Does any form of sickness mean someone cannot be smart, capable, or a good leader? If working so hard that you contract pneumonia at age 68 means that you’re not qualified to lead the country, then what does that mean for the millions of Americans who have chronic illnesses purely by chance, not through any lifestyle choices or personal decisions? (At the same time, who cares how someone gets a chronic illness? The only attention paid to causes should be to find early detection methods and cures.) Are those of us who live with significant illnesses relegated to one of two lonely camps: either you brought it upon yourself and should be ashamed; or the best you can hope for is to be a saintly icon of superficial strength, excluded from work or any activities other than sitting around being inspirational? I, for one, refuse to accept any of this.

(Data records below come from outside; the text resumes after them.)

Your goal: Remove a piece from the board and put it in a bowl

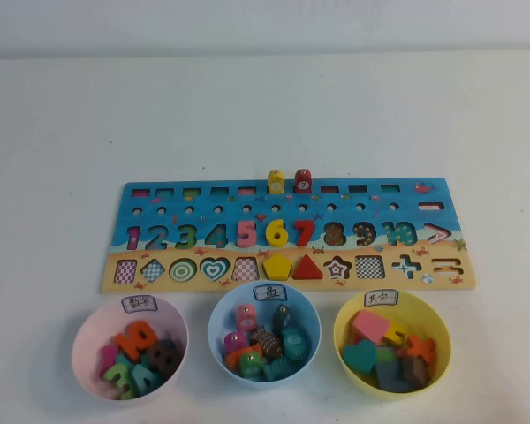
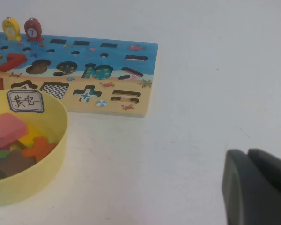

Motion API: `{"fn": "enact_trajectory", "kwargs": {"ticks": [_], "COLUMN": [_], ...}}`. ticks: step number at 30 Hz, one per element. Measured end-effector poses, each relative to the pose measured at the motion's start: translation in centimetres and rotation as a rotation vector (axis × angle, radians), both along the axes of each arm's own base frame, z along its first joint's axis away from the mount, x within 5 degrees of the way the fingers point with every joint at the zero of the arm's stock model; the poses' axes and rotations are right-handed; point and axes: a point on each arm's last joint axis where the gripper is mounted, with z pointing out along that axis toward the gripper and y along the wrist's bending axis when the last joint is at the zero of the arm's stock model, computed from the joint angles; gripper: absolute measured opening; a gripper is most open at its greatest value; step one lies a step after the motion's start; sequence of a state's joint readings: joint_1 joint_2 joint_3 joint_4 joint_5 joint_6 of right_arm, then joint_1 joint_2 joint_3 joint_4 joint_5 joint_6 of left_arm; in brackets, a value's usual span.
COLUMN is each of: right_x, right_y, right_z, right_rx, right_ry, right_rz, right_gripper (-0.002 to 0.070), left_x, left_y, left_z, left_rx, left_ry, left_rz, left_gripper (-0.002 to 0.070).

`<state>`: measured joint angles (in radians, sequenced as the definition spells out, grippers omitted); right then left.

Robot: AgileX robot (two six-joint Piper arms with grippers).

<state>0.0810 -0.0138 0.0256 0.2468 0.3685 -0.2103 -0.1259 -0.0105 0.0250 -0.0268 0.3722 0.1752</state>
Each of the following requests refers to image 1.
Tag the red fish piece numbered seven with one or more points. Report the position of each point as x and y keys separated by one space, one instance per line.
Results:
x=303 y=182

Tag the pink plastic bowl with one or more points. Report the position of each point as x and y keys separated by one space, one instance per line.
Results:
x=93 y=335

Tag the paper label on pink bowl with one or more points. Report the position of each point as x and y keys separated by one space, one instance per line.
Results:
x=139 y=304

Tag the blue plastic bowl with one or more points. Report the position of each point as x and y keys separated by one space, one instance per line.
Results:
x=223 y=318

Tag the orange wooden fish piece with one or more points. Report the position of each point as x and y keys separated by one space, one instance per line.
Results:
x=236 y=358

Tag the magenta wooden fish piece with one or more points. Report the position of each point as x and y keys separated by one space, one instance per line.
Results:
x=234 y=343

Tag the green wooden fish piece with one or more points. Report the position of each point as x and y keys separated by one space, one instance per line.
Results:
x=252 y=366

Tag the pink wooden fish piece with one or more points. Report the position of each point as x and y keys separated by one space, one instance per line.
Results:
x=246 y=317

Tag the brown striped fish piece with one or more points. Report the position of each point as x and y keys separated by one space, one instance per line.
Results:
x=267 y=342

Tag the teal striped fish piece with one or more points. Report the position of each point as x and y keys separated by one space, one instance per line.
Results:
x=278 y=368

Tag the paper label on blue bowl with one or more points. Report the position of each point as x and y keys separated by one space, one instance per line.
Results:
x=271 y=292

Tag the dark grey fish piece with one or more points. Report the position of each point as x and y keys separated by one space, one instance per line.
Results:
x=282 y=315

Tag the blue wooden puzzle board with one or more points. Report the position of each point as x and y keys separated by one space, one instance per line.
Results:
x=229 y=214

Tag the teal wooden fish piece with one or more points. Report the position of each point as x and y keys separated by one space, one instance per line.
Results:
x=297 y=343

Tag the yellow wooden pentagon piece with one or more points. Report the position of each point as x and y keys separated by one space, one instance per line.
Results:
x=277 y=266

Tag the red wooden triangle piece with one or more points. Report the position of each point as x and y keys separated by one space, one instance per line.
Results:
x=308 y=269

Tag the yellow wooden fish piece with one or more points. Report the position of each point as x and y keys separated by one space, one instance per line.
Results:
x=275 y=182

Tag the teal wooden heart piece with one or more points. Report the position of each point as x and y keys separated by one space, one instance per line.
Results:
x=359 y=357

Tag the pink wooden trapezoid piece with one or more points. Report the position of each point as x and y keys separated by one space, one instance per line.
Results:
x=371 y=326

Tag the green wooden round piece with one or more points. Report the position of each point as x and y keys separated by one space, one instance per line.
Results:
x=386 y=354

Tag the grey blue square piece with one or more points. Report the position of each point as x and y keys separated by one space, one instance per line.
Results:
x=391 y=377

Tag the paper label on yellow bowl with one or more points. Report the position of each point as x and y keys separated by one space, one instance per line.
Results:
x=381 y=298

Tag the yellow wooden equals piece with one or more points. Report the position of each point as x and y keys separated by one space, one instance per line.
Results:
x=395 y=334

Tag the orange wooden plus piece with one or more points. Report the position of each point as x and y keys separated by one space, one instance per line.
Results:
x=420 y=346

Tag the yellow plastic bowl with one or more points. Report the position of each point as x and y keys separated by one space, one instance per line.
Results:
x=437 y=327

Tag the magenta wooden number one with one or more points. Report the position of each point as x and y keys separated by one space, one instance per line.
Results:
x=108 y=360

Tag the green wooden number three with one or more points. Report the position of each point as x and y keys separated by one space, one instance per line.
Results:
x=119 y=380

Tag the teal wooden number four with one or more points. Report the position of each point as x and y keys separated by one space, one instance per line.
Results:
x=146 y=380

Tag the orange wooden number ten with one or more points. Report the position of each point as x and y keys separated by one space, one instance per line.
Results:
x=134 y=339

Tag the dark brown number eight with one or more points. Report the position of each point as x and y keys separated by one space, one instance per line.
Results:
x=163 y=355

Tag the pink wooden number five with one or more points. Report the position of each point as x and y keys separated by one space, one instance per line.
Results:
x=246 y=233

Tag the yellow wooden number six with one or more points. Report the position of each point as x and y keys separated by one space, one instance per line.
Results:
x=277 y=234

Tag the red wooden number seven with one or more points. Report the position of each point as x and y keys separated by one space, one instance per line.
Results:
x=306 y=232

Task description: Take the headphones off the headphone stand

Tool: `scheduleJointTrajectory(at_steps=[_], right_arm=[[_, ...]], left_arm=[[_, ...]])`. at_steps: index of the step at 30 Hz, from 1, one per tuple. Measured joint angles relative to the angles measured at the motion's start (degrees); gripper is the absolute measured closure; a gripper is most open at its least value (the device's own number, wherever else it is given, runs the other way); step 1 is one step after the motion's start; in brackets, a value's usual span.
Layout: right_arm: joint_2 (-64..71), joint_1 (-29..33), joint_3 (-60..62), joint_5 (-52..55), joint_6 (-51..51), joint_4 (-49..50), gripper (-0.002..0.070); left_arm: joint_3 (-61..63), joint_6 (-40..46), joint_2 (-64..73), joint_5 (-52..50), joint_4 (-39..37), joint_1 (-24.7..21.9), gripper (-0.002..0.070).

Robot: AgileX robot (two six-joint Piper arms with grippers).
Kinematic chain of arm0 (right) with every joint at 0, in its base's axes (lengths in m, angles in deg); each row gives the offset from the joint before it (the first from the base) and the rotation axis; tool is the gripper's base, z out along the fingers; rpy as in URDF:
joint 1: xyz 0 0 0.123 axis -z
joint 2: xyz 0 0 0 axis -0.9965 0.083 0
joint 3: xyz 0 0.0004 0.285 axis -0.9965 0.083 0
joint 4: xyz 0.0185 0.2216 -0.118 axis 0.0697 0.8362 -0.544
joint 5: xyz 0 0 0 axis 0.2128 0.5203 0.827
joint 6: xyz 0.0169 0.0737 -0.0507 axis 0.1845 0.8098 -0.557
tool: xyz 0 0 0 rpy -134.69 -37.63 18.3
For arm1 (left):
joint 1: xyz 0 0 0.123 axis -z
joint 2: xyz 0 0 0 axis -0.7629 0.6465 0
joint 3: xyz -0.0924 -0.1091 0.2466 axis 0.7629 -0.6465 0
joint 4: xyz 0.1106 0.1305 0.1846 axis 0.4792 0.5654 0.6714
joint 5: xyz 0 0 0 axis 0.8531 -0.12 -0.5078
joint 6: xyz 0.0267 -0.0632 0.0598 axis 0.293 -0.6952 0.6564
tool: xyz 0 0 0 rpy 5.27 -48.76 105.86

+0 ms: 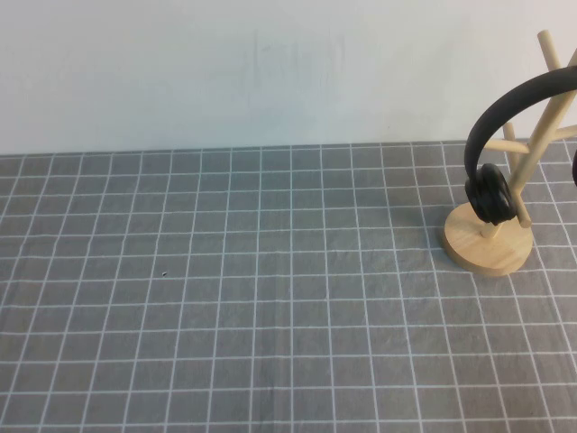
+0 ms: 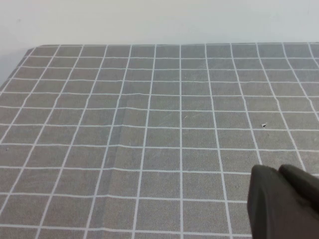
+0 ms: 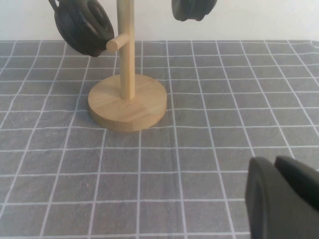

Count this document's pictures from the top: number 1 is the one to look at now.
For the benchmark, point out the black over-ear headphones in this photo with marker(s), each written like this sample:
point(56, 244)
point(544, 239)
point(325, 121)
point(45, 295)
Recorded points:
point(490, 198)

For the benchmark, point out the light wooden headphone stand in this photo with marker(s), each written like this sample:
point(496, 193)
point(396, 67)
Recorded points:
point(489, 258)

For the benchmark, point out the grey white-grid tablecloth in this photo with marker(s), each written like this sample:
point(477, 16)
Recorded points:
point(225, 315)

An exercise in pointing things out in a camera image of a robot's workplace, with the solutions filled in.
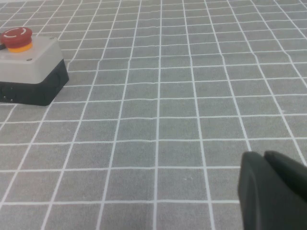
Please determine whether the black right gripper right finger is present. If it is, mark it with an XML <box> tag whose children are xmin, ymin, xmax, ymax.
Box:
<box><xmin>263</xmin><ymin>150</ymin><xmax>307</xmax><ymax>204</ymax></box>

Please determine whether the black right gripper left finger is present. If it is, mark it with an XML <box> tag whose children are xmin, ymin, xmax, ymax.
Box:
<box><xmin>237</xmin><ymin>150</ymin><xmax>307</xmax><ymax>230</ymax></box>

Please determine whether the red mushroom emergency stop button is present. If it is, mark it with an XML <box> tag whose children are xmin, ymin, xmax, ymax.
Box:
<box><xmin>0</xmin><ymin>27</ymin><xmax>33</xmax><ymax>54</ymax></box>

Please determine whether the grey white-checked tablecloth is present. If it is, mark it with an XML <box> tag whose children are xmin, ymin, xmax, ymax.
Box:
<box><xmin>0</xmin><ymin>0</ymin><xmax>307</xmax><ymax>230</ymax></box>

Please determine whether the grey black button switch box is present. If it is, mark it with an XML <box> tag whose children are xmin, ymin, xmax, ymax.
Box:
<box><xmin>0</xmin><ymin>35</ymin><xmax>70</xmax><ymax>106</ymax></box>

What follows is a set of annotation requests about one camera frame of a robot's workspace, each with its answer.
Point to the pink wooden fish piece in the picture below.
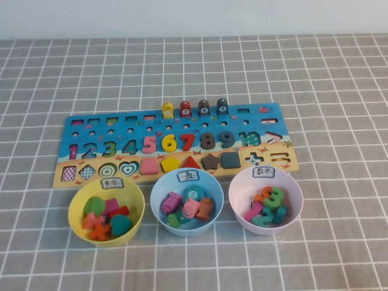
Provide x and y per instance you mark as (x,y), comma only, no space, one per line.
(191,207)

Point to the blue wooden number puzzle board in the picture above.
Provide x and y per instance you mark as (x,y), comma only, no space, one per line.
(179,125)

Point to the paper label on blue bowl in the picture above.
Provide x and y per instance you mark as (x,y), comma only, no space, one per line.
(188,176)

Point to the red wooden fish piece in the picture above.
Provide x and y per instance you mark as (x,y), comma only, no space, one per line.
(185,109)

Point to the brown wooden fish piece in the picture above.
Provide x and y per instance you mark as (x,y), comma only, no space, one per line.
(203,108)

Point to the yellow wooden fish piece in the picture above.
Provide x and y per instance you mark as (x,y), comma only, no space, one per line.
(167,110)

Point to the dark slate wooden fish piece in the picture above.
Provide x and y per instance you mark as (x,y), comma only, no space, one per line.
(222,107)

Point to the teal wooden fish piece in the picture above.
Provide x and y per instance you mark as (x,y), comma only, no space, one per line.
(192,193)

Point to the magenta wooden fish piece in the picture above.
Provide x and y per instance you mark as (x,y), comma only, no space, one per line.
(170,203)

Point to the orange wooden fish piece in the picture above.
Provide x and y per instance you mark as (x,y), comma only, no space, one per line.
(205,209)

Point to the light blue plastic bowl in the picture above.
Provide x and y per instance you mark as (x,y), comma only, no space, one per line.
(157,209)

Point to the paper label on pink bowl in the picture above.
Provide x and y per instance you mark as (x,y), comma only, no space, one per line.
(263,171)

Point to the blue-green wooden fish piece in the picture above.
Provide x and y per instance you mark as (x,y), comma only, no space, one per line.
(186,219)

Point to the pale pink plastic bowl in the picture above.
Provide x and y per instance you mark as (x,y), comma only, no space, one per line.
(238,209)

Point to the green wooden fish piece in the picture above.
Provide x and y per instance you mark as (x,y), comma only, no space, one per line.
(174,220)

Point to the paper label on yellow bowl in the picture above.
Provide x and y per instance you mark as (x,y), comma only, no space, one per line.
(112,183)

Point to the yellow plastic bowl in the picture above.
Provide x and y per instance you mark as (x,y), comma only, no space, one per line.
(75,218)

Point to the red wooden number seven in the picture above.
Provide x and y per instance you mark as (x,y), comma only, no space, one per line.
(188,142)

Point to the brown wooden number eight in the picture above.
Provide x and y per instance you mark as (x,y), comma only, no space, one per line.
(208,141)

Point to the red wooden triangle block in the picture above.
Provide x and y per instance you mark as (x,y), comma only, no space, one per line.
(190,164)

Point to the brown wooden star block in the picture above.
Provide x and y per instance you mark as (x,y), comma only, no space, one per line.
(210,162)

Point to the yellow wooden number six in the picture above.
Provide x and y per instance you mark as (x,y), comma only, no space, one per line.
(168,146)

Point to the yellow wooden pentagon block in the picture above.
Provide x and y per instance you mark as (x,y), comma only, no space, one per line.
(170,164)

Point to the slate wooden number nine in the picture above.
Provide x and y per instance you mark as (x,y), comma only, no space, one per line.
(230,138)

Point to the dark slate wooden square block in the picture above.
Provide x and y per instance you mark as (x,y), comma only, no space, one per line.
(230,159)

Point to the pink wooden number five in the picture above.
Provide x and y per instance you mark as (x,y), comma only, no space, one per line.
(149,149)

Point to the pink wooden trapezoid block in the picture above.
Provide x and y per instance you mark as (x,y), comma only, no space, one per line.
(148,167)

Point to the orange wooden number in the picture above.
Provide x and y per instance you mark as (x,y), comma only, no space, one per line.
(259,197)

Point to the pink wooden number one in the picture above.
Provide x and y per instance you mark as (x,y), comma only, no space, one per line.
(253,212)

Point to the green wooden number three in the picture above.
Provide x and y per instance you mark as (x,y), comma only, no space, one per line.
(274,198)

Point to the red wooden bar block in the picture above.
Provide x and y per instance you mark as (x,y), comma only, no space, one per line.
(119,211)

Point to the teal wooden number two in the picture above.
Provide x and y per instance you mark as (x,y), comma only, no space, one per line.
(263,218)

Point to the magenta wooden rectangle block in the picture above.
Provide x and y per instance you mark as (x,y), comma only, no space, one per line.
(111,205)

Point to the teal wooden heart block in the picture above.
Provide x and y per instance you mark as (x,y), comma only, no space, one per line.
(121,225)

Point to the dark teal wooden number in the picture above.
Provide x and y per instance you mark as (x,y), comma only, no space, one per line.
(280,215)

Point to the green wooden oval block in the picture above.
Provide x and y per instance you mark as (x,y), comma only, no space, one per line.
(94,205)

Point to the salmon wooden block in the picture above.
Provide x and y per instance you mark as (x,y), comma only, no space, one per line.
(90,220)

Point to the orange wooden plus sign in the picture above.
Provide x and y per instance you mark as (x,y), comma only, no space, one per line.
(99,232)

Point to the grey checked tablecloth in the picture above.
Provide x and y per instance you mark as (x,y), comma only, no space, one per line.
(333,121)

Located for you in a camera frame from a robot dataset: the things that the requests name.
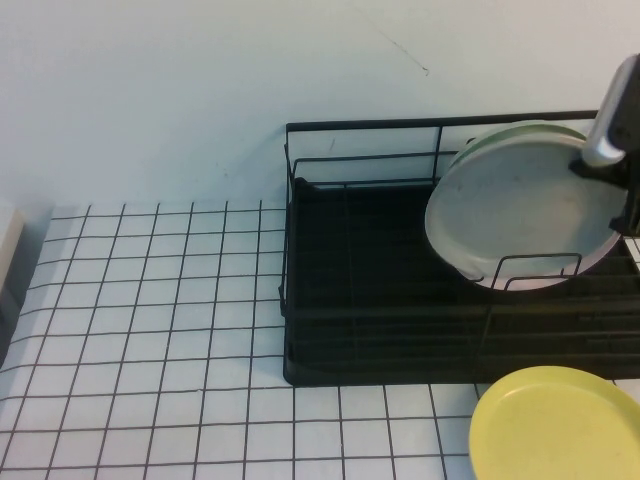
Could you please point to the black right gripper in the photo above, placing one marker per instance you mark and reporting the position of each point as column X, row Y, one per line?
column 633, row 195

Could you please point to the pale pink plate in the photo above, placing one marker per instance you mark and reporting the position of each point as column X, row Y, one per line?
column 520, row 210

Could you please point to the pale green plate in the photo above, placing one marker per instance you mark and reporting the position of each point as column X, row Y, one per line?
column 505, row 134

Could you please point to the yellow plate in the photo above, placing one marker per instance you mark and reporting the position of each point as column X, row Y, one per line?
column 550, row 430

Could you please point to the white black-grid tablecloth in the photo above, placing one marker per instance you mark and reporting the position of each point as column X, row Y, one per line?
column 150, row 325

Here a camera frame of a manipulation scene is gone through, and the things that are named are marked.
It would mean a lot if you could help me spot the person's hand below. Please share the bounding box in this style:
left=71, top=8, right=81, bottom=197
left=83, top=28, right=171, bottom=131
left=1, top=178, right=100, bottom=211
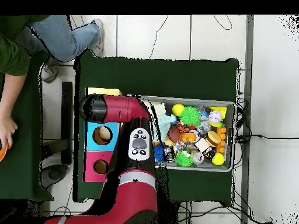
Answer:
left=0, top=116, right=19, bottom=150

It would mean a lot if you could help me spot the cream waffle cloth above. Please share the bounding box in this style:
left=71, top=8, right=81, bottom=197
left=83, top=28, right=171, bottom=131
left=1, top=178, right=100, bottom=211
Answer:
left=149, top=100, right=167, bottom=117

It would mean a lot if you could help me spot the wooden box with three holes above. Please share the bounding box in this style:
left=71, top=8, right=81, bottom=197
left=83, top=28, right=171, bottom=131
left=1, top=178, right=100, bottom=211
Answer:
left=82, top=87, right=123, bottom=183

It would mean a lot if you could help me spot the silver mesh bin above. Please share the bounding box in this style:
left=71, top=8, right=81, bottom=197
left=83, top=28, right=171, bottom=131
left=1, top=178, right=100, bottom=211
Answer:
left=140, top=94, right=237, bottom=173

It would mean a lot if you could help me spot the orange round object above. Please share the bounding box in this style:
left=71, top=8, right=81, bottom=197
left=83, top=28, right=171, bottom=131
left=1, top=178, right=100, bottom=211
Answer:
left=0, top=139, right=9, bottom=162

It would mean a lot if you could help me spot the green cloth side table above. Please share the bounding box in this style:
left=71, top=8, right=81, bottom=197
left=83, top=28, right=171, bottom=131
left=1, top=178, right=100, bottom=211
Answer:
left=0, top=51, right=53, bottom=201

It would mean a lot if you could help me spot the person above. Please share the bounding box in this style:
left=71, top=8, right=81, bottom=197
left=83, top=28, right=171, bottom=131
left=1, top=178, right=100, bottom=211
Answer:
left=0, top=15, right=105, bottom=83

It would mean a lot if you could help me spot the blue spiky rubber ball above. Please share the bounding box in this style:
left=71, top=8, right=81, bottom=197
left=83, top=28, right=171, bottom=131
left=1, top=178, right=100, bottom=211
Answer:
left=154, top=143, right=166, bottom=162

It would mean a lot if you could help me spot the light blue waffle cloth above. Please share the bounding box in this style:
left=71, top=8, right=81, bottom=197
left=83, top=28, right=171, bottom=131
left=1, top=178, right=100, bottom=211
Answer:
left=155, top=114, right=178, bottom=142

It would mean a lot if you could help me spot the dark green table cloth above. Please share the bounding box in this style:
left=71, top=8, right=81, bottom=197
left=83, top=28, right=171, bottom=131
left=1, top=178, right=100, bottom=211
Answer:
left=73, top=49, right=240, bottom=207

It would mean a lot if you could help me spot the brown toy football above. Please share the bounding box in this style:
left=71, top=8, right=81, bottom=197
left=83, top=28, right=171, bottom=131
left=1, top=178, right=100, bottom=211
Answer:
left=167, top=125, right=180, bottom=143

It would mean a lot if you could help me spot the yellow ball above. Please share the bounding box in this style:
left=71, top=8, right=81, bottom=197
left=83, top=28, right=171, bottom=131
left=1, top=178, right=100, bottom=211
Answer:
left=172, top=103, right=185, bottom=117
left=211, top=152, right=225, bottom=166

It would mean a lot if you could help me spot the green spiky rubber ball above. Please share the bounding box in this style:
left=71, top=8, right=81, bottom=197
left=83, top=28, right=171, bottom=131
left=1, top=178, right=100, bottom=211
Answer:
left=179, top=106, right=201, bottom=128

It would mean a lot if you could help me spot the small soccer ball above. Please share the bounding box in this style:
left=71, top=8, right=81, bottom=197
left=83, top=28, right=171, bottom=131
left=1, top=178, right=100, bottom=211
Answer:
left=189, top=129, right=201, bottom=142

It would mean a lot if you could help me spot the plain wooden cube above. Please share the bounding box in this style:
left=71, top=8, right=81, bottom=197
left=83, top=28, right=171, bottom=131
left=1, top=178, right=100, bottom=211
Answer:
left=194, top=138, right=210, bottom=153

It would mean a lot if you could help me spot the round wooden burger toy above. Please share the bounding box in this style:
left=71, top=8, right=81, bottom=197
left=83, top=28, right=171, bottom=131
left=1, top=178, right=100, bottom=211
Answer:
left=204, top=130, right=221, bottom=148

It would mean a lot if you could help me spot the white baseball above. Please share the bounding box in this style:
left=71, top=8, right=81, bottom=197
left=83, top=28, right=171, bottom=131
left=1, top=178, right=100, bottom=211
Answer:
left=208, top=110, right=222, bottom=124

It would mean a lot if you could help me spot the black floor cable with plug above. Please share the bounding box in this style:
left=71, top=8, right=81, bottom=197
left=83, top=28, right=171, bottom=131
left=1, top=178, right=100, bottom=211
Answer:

Caregivers are essential to living well with chronic illness. No one should have to live with chronic illness alone. Unfortunately, I’m sure that happens all too often. I don’t want to imagine my life with chronic illness without caregivers, especially without my husband.
A good caregiver gives care whenever it’s needed, just knowing what you need and when. A good caregiver gives care without asking for anything in return, without waiting for special recognition, without making you feel guilty, and without waiting for you to shake it off and get back to work carrying your share of any burden. A good caregiver provides affection in the little moments, to remind you that you’re human and you deserve love. A good caregiver sticks up for you to others, describing your lives honestly and representing your illness the way you would yourself. A good caregiver gives care even when it’s really hard, and even when they have their own care needs. A good caregiver knows where to turn for their own care, whether it’s to you in the right moments, or to another loved one. A good caregiver maintains his or her own interests and activities outside of caregiving, and realizes that sometimes he or she will have to sacrifice these and other needs, at least for a little while. A good caregiver makes sure you know you can always turn to them, with honesty and openness, to express whatever you are feeling. A good caregiver lets you be morbid and depressed without making you feel badly about it. A good caregiver lifts your spirits with exactly the right reminder for you of how much love and life there is in the world, even around the edges of chronic illness.
My husband, David, is the ultimate caregiver, because he does all this and more, and because he is also my best friend and my partner. I am so lucky to have him by my side. I truly wish the same good fortune to everyone else who is living with chronic illness.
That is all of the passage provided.